Answer:
d. Enterprise resource planning.
Explanation:
Enterprise resource planning is a well integrated system of planning which is based on real time data of different section of the organisation . It tracks cash , raw material , orders , pay rolls , bank transaction on real time basis , with the help of computers etc.
Answer:
A business transaction is a financial transaction between two or more parties that involves the exchange of goods, money, or services. Business transactions can be as simple as a cash purchase or as complex as a long-term service contract .
Explanation:
Answer:
The correct answer is letter "D": consumer surplus that is generated from the introduction of a new product.
Explanation:
Externalities are defined as the effects passed on third parties as a result of the actions of another individual or organization even if the third party has nothing to do with the operations of the individuals or entities. Externalities can be positive or negative.
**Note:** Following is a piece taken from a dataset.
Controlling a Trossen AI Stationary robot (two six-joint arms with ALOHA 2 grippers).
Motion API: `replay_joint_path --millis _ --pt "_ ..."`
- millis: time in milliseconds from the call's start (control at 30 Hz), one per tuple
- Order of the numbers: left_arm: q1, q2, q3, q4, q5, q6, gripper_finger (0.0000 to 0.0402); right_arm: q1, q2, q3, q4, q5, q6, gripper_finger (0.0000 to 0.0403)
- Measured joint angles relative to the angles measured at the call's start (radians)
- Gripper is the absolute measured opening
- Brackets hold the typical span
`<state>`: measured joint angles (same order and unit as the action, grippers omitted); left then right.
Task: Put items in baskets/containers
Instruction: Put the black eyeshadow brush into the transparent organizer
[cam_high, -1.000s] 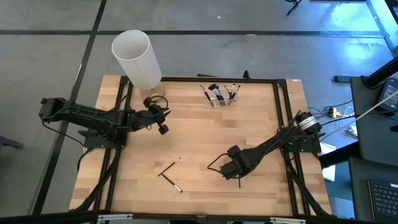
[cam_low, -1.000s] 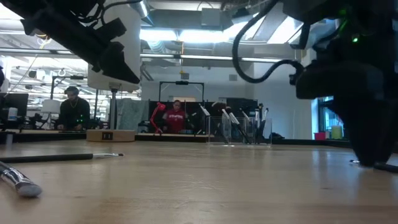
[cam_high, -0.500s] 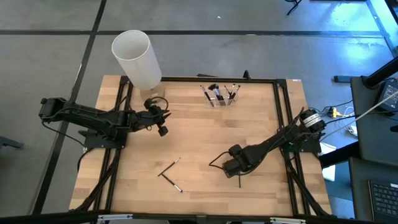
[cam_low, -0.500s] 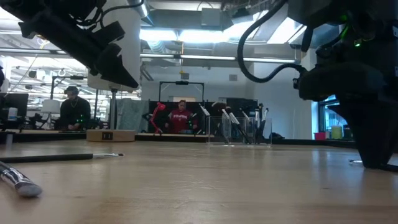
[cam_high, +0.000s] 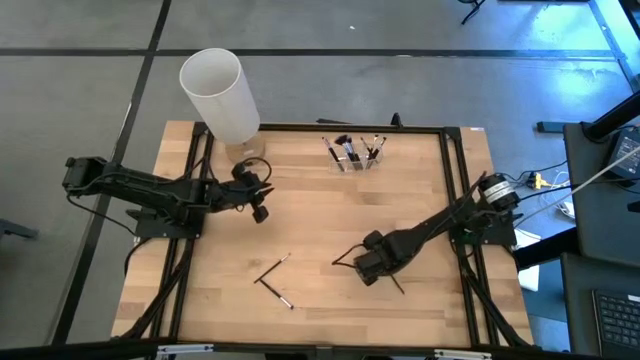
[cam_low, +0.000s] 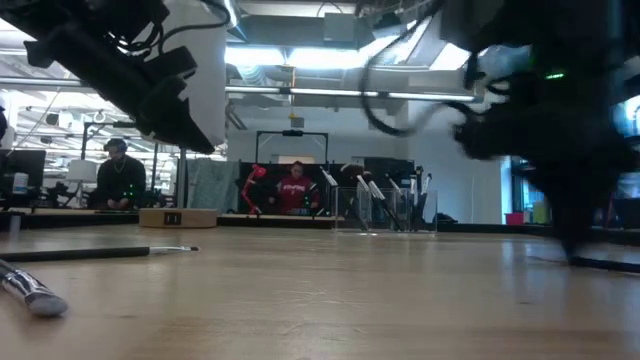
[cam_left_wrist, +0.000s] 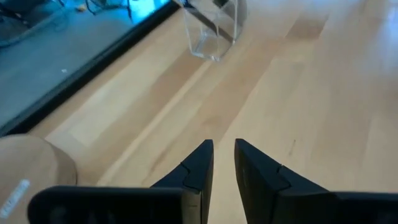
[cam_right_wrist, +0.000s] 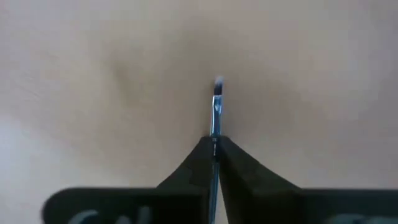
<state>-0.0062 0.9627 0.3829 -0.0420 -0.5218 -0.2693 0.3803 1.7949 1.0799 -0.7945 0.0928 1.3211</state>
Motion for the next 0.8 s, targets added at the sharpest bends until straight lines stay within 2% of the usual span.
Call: replay_joint_path --millis 67,233,433,500,567,633,733,800 --pt "-0.007 0.0 0.0 -0.023 0.001 -0.026 0.0061 -0.036 -0.023 0.019 0.027 0.105 -0.059 0.0011" --pt "-0.043 0.0 0.0 -0.063 -0.022 -0.079 0.0061 -0.147 -0.106 0.073 0.066 0.232 -0.267 0.0004" --pt "-0.086 0.0 0.0 -0.063 -0.063 -0.088 0.0061 -0.34 -0.151 0.134 0.269 0.392 -0.704 0.0006" --pt "-0.094 0.0 0.0 -0.063 -0.074 -0.088 0.0061 -0.407 -0.149 0.14 0.364 0.412 -0.841 0.0006" --pt "-0.1 0.0 0.0 -0.066 -0.083 -0.088 0.0061 -0.471 -0.148 0.141 0.453 0.366 -0.914 0.0006" --pt "-0.105 0.0 0.0 -0.069 -0.087 -0.088 0.0061 -0.526 -0.146 0.144 0.482 0.266 -0.929 0.0006" --pt "-0.106 0.0 0.0 -0.089 -0.088 -0.088 0.0061 -0.569 -0.126 0.144 0.418 0.089 -0.898 0.0007" --pt "-0.106 0.0 0.0 -0.102 -0.089 -0.088 0.0061 -0.563 -0.106 0.143 0.338 0.026 -0.883 0.0007"
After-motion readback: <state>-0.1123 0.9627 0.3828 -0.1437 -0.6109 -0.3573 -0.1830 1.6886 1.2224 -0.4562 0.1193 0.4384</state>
The product-variety externality is an example of a positive externality. The product-variety externality takes place when a new product is introduced in the market generating a consumer surplus. Thus, end-users benefit from the variety of products available in the market even if that represents more competition for companies.
The Mexico NAFTA members benefited the most from this free trade agreement by securing preferential treatment for 80% of its exports.
NAFTA grow to be a landmark opportunity deal between Canada, Mexico, and America that took impact in 1994. It contributed to an explosion of exchange between the three nations and the mixture of their economies however have become criticized inside the united states of America. for contributing to process losses and outsourcing.
The correct solution is A) China. The North American unfastened change agreement, moreover called NAFTA, got here under pressure in 1994 and its crucial aim turned into selling, creating, and facilitating forex amongst Mexico, Canada, and the USA. consequently, China modified into now not protected in it.
U.S. farm exports to Canada and Mexico quadrupled from $eleven billion in 1993 to $ 40-three billion in 2016. 20 It made up 25% of usual meal exports and supported 20 million jobs. This change leveraged another $ fifty-four. 6 billion in enterprise funding. NAFTA improved farm exports because it eliminated immoderate Mexican price lists.